A savvy media would turn its attention away from glitzy sunbaked, often gated “active aging” communities to where the real action is. Linton, Indiana is a blue-collar (former) mining community of 5,000 in rural southern Indiana. Here’s a “naturally occurring retirement community” (a NORC) where a hard-working committee of older citizens organized to retrofit an aging neighborhood by modifying 19 homes for safety, independence and mobility. A progressive Mayor and City Council added its support with the approval of a golf cart ordinance that provides new cost-saving mobility options for the nearly 100 residents who purchased licenses in the first few weeks.
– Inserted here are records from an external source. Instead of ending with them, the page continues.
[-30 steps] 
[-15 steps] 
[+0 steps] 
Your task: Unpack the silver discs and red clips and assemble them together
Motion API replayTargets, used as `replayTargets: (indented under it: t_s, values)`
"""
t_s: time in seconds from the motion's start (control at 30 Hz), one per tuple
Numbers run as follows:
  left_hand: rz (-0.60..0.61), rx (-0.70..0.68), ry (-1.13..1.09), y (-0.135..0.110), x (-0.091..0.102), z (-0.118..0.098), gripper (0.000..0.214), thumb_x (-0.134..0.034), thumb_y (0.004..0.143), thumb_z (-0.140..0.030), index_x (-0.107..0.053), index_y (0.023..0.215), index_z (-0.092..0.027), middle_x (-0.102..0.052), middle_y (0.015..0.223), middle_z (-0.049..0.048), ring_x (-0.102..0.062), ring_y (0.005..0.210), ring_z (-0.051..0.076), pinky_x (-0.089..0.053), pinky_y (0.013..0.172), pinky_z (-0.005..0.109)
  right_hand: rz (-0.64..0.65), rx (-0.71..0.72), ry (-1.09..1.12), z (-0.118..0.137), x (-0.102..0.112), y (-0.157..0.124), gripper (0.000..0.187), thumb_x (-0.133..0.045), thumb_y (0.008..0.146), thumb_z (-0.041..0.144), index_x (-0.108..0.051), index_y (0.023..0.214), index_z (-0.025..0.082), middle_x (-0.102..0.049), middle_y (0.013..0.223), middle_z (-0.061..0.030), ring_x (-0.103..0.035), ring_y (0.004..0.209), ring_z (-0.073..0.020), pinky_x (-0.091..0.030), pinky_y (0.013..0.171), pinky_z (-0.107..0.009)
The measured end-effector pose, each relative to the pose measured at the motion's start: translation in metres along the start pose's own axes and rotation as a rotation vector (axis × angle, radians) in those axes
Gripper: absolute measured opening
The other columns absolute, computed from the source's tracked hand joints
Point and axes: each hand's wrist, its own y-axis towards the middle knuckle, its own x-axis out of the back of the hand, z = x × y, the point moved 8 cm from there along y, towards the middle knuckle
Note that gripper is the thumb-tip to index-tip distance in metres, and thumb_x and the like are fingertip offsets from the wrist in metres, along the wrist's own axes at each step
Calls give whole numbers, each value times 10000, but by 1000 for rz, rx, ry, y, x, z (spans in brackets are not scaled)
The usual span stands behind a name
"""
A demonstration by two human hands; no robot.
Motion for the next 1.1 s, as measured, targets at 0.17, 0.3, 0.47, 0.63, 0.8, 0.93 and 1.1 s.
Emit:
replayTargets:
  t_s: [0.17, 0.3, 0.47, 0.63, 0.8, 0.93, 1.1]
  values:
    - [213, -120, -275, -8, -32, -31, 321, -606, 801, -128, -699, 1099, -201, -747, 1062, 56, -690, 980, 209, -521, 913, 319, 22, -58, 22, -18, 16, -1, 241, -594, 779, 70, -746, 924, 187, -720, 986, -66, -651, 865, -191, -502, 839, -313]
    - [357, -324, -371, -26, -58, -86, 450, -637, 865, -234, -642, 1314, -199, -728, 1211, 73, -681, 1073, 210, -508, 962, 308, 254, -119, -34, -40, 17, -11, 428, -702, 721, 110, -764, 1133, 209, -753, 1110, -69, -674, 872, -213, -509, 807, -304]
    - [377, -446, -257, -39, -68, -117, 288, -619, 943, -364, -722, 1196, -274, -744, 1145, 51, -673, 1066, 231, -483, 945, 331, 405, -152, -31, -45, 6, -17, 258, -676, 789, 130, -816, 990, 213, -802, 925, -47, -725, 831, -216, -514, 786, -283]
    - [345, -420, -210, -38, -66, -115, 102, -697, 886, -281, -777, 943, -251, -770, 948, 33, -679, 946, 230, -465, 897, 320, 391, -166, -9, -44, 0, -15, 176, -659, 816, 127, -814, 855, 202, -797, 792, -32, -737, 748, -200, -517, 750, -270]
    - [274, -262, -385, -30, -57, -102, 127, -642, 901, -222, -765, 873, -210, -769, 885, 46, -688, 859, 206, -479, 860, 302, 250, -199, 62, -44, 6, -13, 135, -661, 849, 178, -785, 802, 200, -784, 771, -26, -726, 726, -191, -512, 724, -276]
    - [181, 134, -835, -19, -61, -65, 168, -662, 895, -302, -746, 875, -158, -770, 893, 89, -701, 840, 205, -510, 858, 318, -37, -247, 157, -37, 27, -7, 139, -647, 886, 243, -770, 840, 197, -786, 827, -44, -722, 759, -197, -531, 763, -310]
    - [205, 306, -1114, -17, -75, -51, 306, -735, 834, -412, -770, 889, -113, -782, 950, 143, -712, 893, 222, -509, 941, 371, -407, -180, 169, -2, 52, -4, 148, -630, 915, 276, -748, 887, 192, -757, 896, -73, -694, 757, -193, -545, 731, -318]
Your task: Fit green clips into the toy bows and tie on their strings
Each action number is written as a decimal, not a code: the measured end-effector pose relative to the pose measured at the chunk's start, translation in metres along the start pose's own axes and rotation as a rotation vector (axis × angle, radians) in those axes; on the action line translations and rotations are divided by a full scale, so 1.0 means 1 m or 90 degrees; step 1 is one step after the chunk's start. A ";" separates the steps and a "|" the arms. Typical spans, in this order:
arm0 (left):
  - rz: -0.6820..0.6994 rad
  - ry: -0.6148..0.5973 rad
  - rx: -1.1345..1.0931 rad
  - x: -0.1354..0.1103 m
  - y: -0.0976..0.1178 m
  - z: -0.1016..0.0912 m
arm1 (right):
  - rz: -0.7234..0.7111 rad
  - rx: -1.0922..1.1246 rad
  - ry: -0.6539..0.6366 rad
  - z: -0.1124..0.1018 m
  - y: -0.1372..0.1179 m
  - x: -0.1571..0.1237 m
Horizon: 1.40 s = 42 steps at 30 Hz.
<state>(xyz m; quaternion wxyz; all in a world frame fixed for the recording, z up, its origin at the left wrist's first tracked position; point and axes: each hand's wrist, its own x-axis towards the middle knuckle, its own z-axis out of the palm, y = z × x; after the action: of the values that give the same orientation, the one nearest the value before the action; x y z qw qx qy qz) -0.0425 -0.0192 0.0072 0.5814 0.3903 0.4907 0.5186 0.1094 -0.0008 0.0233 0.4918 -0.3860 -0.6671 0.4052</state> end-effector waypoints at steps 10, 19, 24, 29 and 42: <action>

Now, the owner of the local pharmacy has put his personal economic livelihood at risk to restore and develop two entire blocks of Main Street as affordable senior and family housing, converting the old Ciné movie theater and creating new street-level space for retail and service.
For an urban example, look at Amsterdam Towers, a NORC in New York City, where the acronym originated. This post-war high-rise complex of 13 public housing buildings is called home by close to 600 mostly African American and Hispanic elders who have raised their families and aged in place successfully. The 60-year-old Lincoln Square Neighborhood Center, serving the Towers and surrounding neighborhood, engaged the seniors’ advisory council in a partnership with the Visiting Nurse Service of New York AdvantAge Initiative. The Initiative surveyed elders in the community and the Neighborhood Center community organizers put seniors in touch with local public officials across the spectrum of housing, transportation, local government, hospital care, police, fire and even the US Postal Service. Enabling the seniors to speak firsthand to their experiences and needs with influential people was all it took to foster rapid response that resulted in new on-site mental health services, an enhanced food program, increased police security, and even a new, closer mail box. All this community building work is a testament to the power of good data put to use with enthusiastic community organizing.
In the next ten years, we will see these examples replicated a thousandfold; this, not the gated village, is the future of senior living. It’s a future based on the notion that aging is about place, not body, and about relationship, not the individual quest for eternal youth. As Wendell Berry writes, “community is the smallest unit of health.”